Few Oregon Schools Have Opted To Ban Guns On Campus

SALEM, Ore. (AP) — Every public school district in Oregon last year was given the option to ban guns from their properties.

Oregon Public Broadcasting reports that most have declined to do so.

Since a change to Oregon law in September, only 13% of the state’s public school districts have opted to close an exemption that allows holders of a concealed handgun license to carry weapons onto public property where possessing a gun would otherwise be a felony.

According to an analysis by OPB, that list includes some districts in the Portland metro area — though not yet Portland Public Schools — along with more rural school systems. Among the 25 that have banned guns are districts in Klamath Falls, Myrtle Point, Tillamook, Pendleton, Tigard-Tualatin, Lake Oswego and Woodburn.

The vast majority of the state’s 197 public school districts have, to date, taken no action.

Whether or not to prohibit guns in schools has been a contentious point in Oregon, where one estimate suggests gun ownership is more prevalent than in many other states.

The slaying of 19 children and two teachers at an elementary school in Uvalde, Texas, has many Americans demanding measures to narrow access to firearms — a dynamic on display over the weekend, when independent gubernatorial candidate Betsy Johnson faced heated questions about her pro-gun stance from a crowd in Portland.

Gun rights groups and sympathetic politicians, meanwhile, insist having armed citizens nearby during an attack could limit damage from mass shootings. Opponents of the 2021 Oregon bill have suggested new restrictions are more apt to make public spaces less safe because CHL holders are overwhelmingly law-abiding. Mass shooters, they point out, don’t care about gun bans.

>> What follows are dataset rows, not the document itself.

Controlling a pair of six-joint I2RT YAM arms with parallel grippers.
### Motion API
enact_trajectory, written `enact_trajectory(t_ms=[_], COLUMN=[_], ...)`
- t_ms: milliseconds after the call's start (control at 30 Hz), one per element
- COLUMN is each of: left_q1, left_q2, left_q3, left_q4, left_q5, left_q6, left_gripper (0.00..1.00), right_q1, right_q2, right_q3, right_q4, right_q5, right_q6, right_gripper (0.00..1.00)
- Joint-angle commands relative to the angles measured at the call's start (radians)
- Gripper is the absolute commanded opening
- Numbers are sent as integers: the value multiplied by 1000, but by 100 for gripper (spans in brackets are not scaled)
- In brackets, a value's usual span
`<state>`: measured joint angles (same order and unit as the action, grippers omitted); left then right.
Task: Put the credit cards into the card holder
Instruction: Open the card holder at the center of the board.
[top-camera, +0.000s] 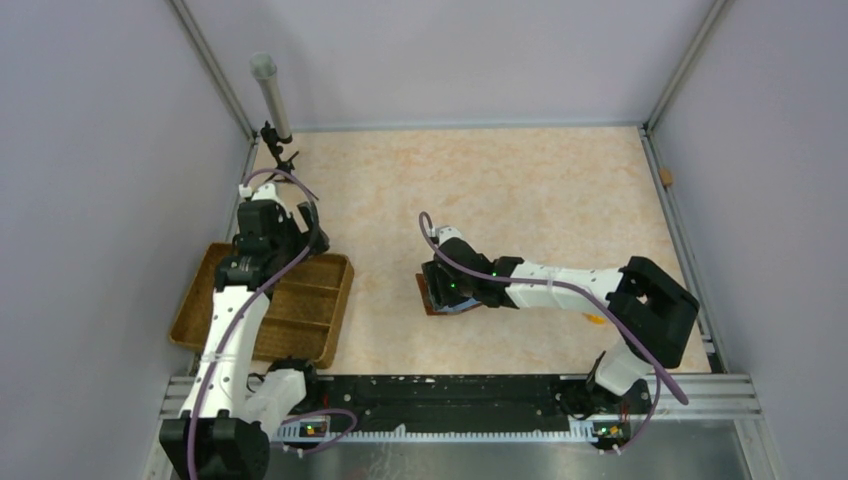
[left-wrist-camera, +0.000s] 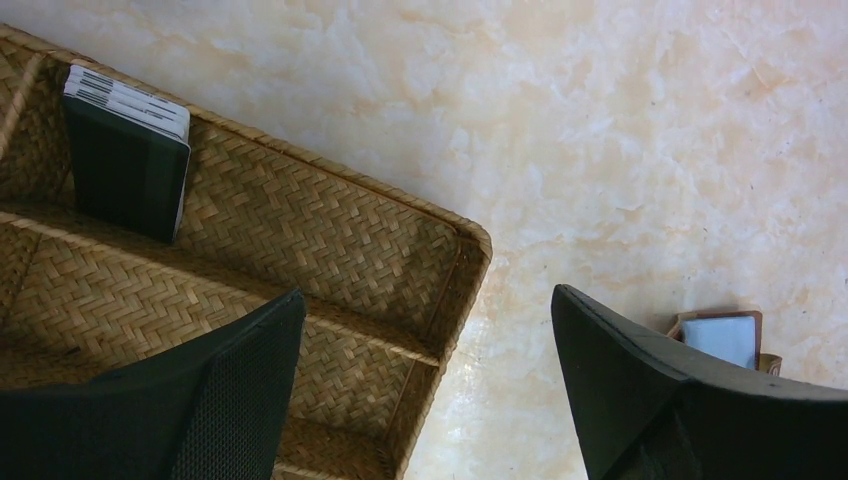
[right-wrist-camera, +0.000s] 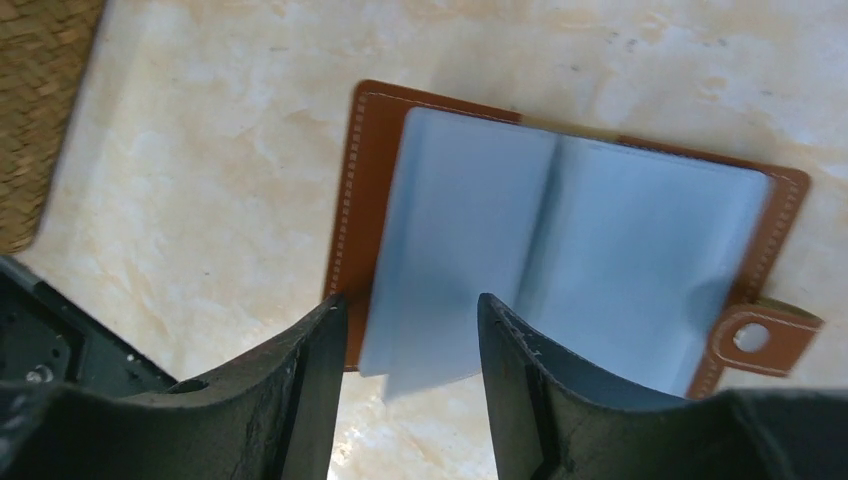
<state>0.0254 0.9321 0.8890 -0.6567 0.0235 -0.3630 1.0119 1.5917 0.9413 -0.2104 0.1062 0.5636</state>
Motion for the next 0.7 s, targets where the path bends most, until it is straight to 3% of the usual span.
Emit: enact_trajectory(t_ms=[0, 233, 333, 533, 667], left_q1=[11, 59, 130, 208, 221], left_q2=[-6, 51, 97, 183, 276], left_q3=[-16, -48, -33, -20, 6], left_q4=[60, 84, 81, 112, 140], left_q5=[-15, -123, -82, -33, -92], left_q6=[20, 45, 28, -20, -52], left_gripper=[92, 95, 96, 86, 87], right_q1=[0, 0, 0, -1, -1], right_q2=[6, 44, 59, 60, 56], right_q3=[-1, 8, 2, -12, -21], right_q4=[149, 160, 169, 195, 203], right_q5=[-98, -95, -99, -103, -138], right_q6=[-21, -32, -33, -56, -80], right_gripper=[49, 49, 49, 49, 49])
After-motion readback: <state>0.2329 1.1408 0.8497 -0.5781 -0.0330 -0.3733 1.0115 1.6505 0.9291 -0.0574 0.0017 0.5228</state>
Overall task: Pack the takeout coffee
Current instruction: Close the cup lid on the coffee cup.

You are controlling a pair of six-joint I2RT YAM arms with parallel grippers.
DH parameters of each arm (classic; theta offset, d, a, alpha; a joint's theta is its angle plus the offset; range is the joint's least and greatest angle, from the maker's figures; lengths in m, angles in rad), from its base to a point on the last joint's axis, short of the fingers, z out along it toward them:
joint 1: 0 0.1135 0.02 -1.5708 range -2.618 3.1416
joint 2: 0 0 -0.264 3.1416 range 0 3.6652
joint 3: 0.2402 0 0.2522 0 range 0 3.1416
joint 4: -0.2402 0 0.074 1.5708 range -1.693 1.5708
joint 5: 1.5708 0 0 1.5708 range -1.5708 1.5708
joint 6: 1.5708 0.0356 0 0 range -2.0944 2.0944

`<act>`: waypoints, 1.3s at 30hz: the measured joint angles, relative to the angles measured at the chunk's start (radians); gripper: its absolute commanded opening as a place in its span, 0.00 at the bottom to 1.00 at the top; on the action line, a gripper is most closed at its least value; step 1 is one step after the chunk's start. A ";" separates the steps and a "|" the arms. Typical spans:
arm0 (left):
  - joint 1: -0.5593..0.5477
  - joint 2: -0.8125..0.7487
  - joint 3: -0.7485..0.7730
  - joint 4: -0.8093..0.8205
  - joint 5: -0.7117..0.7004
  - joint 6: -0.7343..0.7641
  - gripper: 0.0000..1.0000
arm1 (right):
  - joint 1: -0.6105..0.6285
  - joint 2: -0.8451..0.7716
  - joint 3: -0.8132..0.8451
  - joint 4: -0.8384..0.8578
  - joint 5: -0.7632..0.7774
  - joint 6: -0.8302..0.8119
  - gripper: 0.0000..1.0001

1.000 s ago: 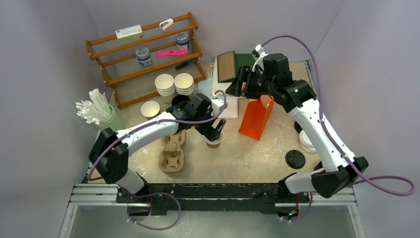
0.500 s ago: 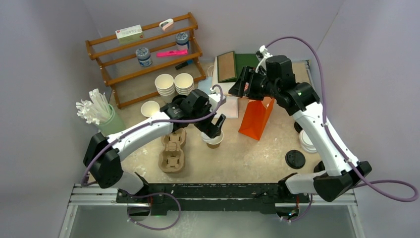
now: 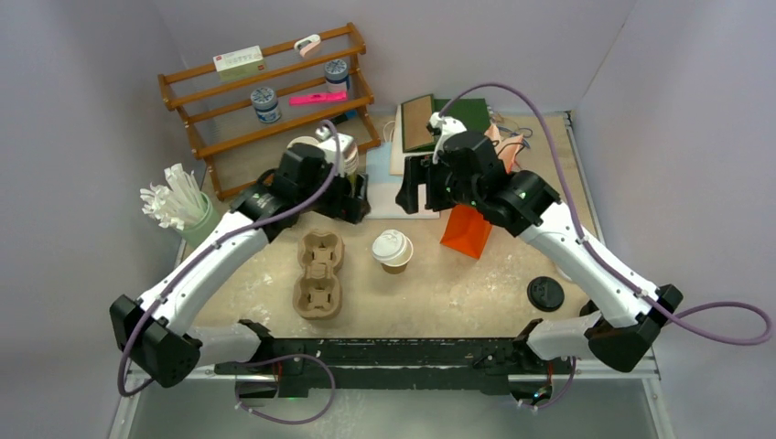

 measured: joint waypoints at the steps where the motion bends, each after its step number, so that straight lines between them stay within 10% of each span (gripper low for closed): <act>1: 0.043 -0.013 0.000 -0.006 -0.013 -0.002 1.00 | 0.012 -0.003 -0.021 0.011 0.011 -0.013 0.92; 14: 0.413 -0.026 -0.015 -0.142 -0.022 -0.143 1.00 | 0.079 0.013 -0.170 0.087 0.007 -0.264 0.99; 39: 0.424 -0.023 -0.062 -0.160 0.054 -0.228 1.00 | 0.258 0.502 0.131 -0.162 0.100 -0.405 0.99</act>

In Oregon, concealed handgun license holders must be at least 21, and are required to undergo a background check and complete a gun safety training course prior to receiving a license. In exchange for those steps, people with a CHL have long been granted leeway to bring their weapons into places where guns are otherwise prohibited.

With SB 554, lawmakers chipped away at that privilege. They banned guns in the state Capitol and the terminal of Portland International Airport, whether or not a person has a concealed handgun license. And they gave public schools, colleges and universities the option to implement their own bans.

A separate provision of state law, unimpacted by the bill, allows lawfully possessed guns on school grounds as long as they are unloaded and locked in a vehicle, regardless of a school board’s actions.